Some Kaiser Permanente heart failure patients have received Left Ventricular Assist Devices, or LVADs. These miniature pumps are surgically implanted and attached to the heart to provide life-preserving blood flow when the heart start to fail. To provide continuous power to the pump, recipients wear electronic components (controller and batteries) externally which are connected to the pump via a cable which comes through the skin. Once thought of as a “bridge to transplant,” LVADs nowadays are being worn long-term.
Dr. Weisshaar said that some of her newly-implanted LVAD patients participated in a recent Kaiser Permanente-sponsored Silicon Valley Heart Walk to benefit the American Heart Association.

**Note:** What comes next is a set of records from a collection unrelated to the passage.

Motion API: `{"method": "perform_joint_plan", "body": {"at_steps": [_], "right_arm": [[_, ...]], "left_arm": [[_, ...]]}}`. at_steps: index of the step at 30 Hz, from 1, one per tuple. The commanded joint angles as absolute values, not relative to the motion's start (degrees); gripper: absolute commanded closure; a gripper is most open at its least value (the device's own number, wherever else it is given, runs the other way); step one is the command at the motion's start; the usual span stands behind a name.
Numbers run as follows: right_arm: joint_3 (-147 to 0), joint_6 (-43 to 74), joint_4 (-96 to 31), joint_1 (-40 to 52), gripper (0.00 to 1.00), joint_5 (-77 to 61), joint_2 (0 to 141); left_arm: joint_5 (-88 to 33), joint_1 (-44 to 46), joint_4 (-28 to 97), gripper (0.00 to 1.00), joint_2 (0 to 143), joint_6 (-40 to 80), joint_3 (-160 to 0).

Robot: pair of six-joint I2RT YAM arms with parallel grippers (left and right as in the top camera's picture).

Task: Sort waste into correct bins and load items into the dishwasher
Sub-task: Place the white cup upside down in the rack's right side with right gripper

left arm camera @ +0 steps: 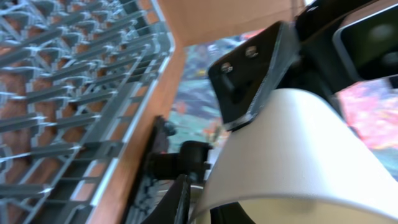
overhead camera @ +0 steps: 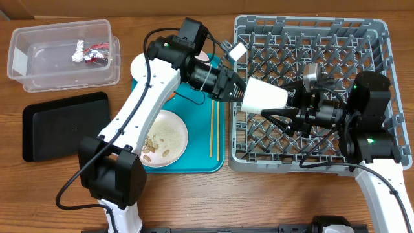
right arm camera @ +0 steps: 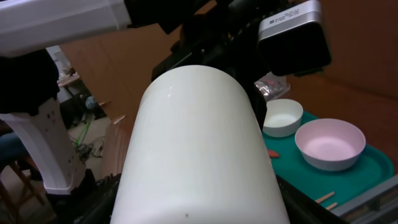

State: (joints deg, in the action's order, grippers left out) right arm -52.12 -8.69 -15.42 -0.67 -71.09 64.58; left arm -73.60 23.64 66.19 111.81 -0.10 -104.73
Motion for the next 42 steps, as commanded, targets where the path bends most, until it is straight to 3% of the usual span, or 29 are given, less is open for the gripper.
{"method": "perform_joint_plan", "body": {"at_steps": [1,6,12,20,30,42], "right_arm": [[-53.3,-5.5,-14.6,-0.2,0.39,-69.8,63.8],[-53.4,1.3,-14.6,-2.5,0.55,-62.4,63.8],[-56.1,6.1,-18.7,-10.1,0.60,-55.8,63.7],[-71.6,6.1,-51.0,-19.8,0.70,-26.0,65.2],[-78.0,6.3,-69.2,-26.2,0.71,-0.8,77.6],[-78.0,6.2,-72.6,-31.2,0.70,-2.3,86.9]], "left_arm": [[-55.2,22.3,66.1,0.90,112.0,3.0,-105.3],[-49.9,14.0,66.4,0.92,111.2,4.4,-107.7],[-41.8,4.0,70.1,0.92,108.1,4.3,-107.9],[-20.9,-0.1,75.7,0.92,104.7,4.3,-107.9],[-20.6,0.0,77.0,0.92,104.5,4.3,-107.9],[-20.6,0.0,77.6,0.93,104.5,4.3,-107.9]]}}
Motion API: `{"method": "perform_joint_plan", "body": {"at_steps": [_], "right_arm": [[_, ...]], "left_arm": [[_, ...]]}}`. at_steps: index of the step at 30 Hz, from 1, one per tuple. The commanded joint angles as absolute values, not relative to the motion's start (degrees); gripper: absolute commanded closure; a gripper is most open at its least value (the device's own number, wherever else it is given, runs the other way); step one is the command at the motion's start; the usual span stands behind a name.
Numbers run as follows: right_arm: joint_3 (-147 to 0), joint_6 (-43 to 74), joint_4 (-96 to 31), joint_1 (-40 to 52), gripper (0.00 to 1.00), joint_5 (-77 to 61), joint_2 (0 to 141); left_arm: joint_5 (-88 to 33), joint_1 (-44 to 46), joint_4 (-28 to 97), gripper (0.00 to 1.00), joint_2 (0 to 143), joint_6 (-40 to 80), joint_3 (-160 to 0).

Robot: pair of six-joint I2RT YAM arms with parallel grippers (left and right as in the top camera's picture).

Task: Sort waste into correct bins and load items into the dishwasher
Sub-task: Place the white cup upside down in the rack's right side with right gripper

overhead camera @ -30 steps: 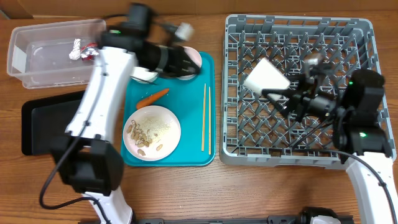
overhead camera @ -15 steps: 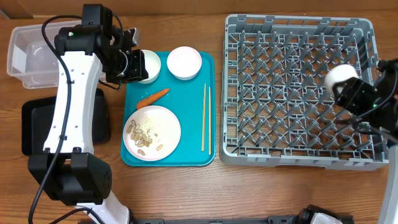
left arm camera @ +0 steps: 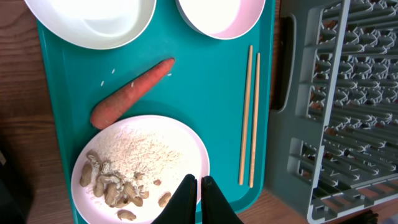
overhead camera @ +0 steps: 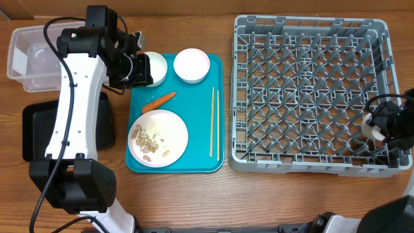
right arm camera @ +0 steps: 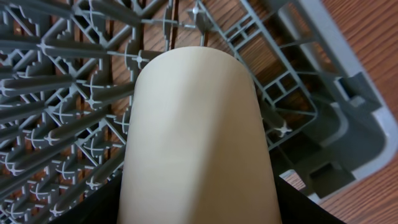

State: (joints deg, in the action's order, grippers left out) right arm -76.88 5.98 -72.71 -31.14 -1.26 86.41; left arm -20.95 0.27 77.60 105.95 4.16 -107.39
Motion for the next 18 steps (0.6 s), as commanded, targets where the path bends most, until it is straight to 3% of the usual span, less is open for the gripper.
{"method": "perform_joint_plan", "body": {"at_steps": [1,5,11,12,14,18], "right_arm": [[-78.0,6.2,-72.6,-31.2,0.70,-2.2,86.9],[-78.0,6.2,-73.3,-31.2,0.69,-2.3,86.9],[-77.2,6.2,-73.6,-31.2,0.14,-4.2,86.9],[-77.2,6.2,-73.6,-31.2,0.10,-4.3,86.9],[-77.2,6.2,-73.6,-31.2,0.04,-4.2,86.9],[-77.2,6.3,-73.5,-31.2,0.01,-4.5,86.9]], "left_arm": [[-20.6,0.0,77.6,0.93,104.5,4.3,-107.9],[-20.6,0.0,78.0,0.93,104.5,4.3,-107.9],[-20.6,0.0,78.1,0.93,104.5,4.3,-107.9],[-20.6,0.0,78.2,0.93,104.5,4.3,-107.9],[-20.6,0.0,78.2,0.92,104.5,4.3,-107.9],[-20.6,0.0,78.2,0.92,104.5,4.3,-107.9]]}}
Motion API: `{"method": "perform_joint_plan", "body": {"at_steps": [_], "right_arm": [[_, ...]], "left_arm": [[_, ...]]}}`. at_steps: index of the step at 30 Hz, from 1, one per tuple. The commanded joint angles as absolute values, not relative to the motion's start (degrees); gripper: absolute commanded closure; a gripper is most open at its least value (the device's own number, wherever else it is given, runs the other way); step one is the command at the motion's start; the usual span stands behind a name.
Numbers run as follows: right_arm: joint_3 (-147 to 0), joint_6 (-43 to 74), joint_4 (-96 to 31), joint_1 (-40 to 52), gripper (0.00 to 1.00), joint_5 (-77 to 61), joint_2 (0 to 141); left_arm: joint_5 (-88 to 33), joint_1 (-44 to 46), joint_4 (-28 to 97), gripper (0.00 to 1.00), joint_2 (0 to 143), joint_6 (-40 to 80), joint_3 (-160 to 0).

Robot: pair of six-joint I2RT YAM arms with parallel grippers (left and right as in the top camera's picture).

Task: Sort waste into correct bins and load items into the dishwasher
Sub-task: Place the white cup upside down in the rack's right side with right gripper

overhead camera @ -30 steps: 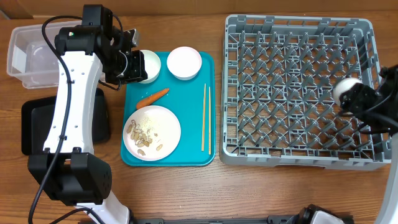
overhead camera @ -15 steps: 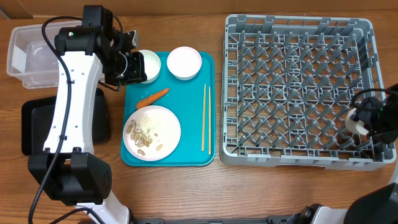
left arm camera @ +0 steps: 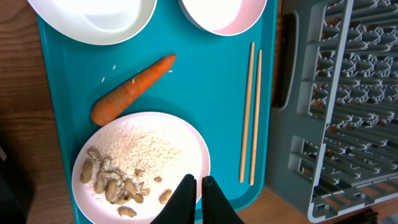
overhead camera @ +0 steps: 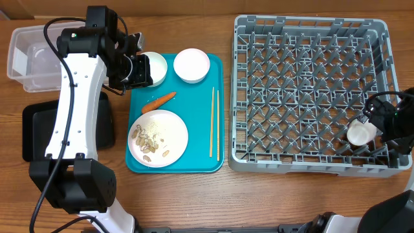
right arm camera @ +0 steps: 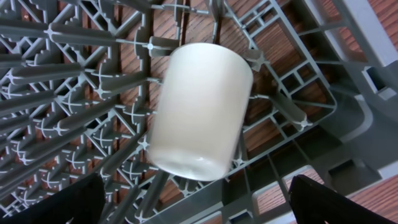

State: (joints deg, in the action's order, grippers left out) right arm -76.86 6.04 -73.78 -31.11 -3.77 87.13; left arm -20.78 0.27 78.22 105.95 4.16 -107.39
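A white cup (right arm camera: 200,112) rests tilted among the tines in the near right corner of the grey dish rack (overhead camera: 304,26); it also shows from overhead as the cup (overhead camera: 359,133). My right gripper (right arm camera: 196,208) hangs open just over it, fingers wide apart and clear of the cup. My left gripper (left arm camera: 199,186) is shut on nothing, high above the plate of rice and peanuts (left arm camera: 140,165) on the teal tray (overhead camera: 194,162). A carrot (left arm camera: 132,90), a pair of chopsticks (left arm camera: 250,112), a white bowl (overhead camera: 155,65) and a pink bowl (overhead camera: 191,65) also lie on the tray.
A clear plastic bin (overhead camera: 39,45) stands at the far left, partly behind my left arm. A black tray (overhead camera: 39,133) lies left of the teal tray. The rack's left wall runs close along the teal tray's right edge.
My right gripper was shut on the cup over the rack's near right corner. It is now open and the cup sits in the rack. The left arm has not moved.
My left gripper held the cup sideways at the rack's left edge, with the right gripper open around it, then closer in. Later the left gripper was shut and empty over the tray while the right held the cup at the rack's near right corner. Now the cup is released there.
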Motion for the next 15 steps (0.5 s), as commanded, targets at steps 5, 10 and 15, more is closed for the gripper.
{"method": "perform_joint_plan", "body": {"at_steps": [5,10,15], "right_arm": [[-77.2,6.2,-72.2,-31.2,0.00,-12.4,86.9],[-77.3,2.9,-72.0,-31.2,0.00,-20.5,86.9],[-77.4,2.3,-72.6,-30.8,0.04,-22.3,85.6]], "left_arm": [[-20.6,0.0,79.1,0.91,104.5,4.3,-107.9],[-20.4,0.0,79.5,0.89,104.5,3.8,-107.9],[-20.4,0.2,79.2,0.85,104.5,3.8,-107.9]]}}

But she pointed out not all the transplant stories have a happy ending. Dr. Weisshaar spent some time comforting a woman who came to the luncheon alone: her husband had gone through the Kaiser Permanente Santa Clara heart transplant program and was waiting for a new heart but died before one became available.
“I’ve learned that the donors are our heroes,” said Dr. Weisshaar, recalling an emotional story about treating a terminally-ill patient who was not in the transplant program, but who had already agreed to be a donor. “Being on the other side showed me again how important this process is.”
Addressing the transplant recipients, Dr. Weisshaar said, “You all teach me every day how to enjoy every day.”